The value will always be positive because the supply curve slops upwards.

This shows price elastic supply: PES>1

This means that a small percentage change in price causes a large percentage change in quantity supplied.

This shows price inelastic supply: 0<PES<1

This means that a large percentage change in price causes a small percentage change in quantity supplied.

This shows unitary price elastic supply: PES=1

This means that a percentage change in price causes a proportionate percentage change in quantity supplied.

This shows perfectly price inelastic supply: PES=0

This means that an infinitely large percentage change in price causes infinitesimally small percentage change in quantity supplied.

This shows perfectly price elastic supply: PES=∞

This means that an infinitesimally small percentage change in price causes infinitely large percentage change in quantity supplied.

Determinants of of PES

Ability to store stock: if the producers are able to store more stock, then the supply is more elastic because they are able to respond to price increases with swift supply increases.

Mobility of factors of production: the more mobile the factors of production are the more elastic supply is. This is because it is easier to move to another production, with lower average costs, when price rises.
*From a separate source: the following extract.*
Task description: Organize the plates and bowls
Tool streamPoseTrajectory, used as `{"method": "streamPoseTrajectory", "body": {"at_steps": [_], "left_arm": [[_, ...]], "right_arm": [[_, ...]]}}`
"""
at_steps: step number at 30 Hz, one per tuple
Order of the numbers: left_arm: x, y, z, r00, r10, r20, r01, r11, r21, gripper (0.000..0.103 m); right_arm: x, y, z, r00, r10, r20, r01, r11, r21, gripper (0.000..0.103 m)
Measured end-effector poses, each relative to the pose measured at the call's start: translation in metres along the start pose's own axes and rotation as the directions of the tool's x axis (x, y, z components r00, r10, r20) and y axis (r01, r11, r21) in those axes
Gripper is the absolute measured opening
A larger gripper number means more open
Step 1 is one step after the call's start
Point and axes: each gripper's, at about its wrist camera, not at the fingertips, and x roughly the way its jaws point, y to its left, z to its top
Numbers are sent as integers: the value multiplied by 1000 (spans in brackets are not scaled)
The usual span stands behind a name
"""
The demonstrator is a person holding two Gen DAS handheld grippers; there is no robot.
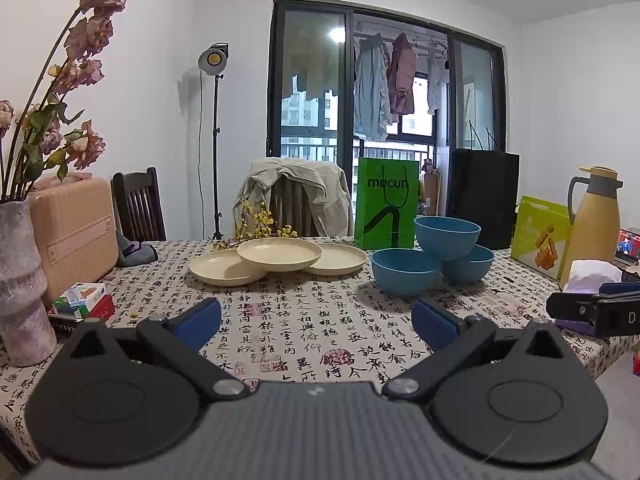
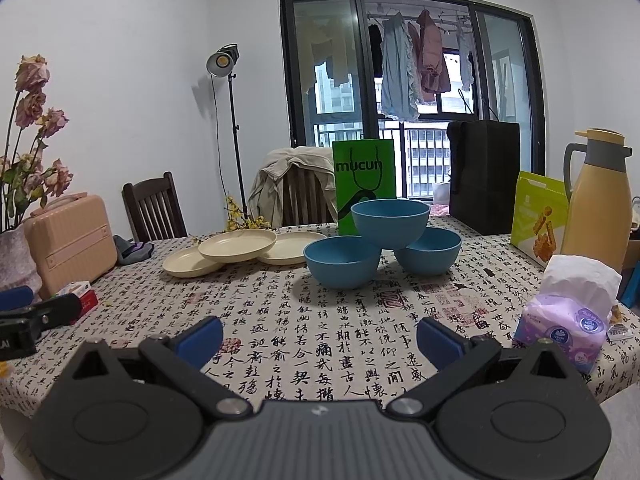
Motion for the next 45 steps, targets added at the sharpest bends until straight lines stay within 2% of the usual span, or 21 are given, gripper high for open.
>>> {"method": "streamPoseTrajectory", "body": {"at_steps": [45], "left_arm": [[3,0,-4,1000,-2,-7,2,1000,-15,103]], "right_arm": [[-2,-2,1,1000,-11,15,11,1000,-7,103]]}}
For instance a printing press can easily be switched from printing magazines to printing cards.

Unused capacity: the more unused capacity the more elastic supply is because not all resources are being used so output can easily be increased by using these without incurring great costs.

For instance the supply of goods and services is most elastic during a recession, when there is plenty of spare labour and capital resources.

Time period considered: the longer the time period considered the more elastic the supply is as there is greater time to increase the factors of production, like capital.

Calculate PES

Calculate the PES, when there is a price increase from P1 to P2.

PES = (1/3*100) / (3/3*100)

PES = 0.33 = inelastic

Applications of PES

Primary commodities: tend to have a low PES because there cannot be a sudden change in how much is produced.

They also have relatively inelastic PED, PES and YED.

Therefore, the PES is low because they have a high degree of necessity, but it takes time to grow/harvest to increase the quantity supplied and there are few or no substitutes.

Manufactured goods: tend to have a high PES because it is easier to change production in factories or shops.

Also they have relatively elastic PED, PES and YED.